Prada Menswear SS27 at Milan Fashion Week: Why It Still Feels Different
There are exceptions, and in Milan they are difficult to ignore. Prada Menswear SS27 at Milan Fashion Week remains one of the few houses that still seems interested in producing something closer to a proposition than a product. Perhaps my reading of it is inevitably shaped by an enduring interest in Raf Simons’ work, but what feels distinctive is not simply the aesthetic outcome, but the presence of tension within it. Prada collections do not always resolve cleanly. They do not always aim to. They leave space for interpretation, contradiction and disagreement. And in a season where so much feels pre-aligned before it even reaches the runway, disagreement itself starts to feel like a form of value. Elsewhere, the system continues to adjust. Creative directors rotate, brands reposition, and cities quietly compete for cultural relevance. Even designers who once felt inseparable from Milan, such as Magliano, now show in Paris, suggesting that the geography of creative urgency is no longer fixed.

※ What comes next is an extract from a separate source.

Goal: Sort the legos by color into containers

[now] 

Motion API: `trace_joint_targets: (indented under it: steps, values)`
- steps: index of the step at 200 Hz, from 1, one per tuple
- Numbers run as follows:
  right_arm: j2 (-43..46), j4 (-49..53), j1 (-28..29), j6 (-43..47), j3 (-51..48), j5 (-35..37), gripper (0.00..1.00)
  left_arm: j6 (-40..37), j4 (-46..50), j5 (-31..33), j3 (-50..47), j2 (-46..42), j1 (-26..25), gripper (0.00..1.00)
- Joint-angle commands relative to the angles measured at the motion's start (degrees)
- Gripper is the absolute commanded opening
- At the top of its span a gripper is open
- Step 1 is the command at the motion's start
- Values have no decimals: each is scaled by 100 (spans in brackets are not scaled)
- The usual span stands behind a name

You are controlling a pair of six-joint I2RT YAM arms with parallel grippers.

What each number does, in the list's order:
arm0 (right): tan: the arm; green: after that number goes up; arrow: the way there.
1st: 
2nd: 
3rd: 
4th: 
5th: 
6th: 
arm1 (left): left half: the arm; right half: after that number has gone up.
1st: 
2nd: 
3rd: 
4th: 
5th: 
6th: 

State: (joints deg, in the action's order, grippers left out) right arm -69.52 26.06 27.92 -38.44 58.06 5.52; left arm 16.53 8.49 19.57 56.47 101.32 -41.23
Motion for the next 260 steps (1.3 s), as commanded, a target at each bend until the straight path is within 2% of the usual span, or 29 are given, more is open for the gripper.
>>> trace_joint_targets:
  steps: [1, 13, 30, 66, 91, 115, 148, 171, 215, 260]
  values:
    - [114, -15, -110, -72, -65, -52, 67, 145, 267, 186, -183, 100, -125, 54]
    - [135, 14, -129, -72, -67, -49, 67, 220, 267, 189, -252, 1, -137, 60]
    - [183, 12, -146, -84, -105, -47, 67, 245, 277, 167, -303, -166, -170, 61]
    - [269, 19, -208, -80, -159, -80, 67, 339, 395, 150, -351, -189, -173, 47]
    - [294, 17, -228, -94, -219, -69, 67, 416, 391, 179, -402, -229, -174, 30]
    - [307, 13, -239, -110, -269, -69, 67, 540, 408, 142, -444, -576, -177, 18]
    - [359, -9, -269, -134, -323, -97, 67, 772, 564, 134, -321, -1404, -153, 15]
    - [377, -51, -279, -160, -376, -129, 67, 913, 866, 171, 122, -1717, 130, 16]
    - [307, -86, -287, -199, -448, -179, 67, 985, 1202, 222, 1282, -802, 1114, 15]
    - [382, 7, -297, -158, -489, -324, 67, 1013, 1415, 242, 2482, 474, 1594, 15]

From FOMO to FONO: What Milan Fashion Week SS27 Reveals About Fashion Today
Fashion Week has always been structured around a very specific emotional logic: the fear of missing out. Missing the show, missing the moment, missing the conversation that would define the season before it disappeared. But after experiencing Milan from within, another feeling begins to surface, one that is harder to articulate but increasingly difficult to ignore. It is not the fear of missing out anymore. It is the suspicion that nothing particularly decisive is happening at all. Milan Fashion Week SS27 still produces movement. It still produces content. It still produces visibility. What it seems less certain about, at least in this moment, is whether it still produces ideas. And perhaps that is where FOMO quietly transforms into something else entirely. FONO: Fear of Nothing Occurring. For a city built on spectacle, it might be the most revealing feeling of all.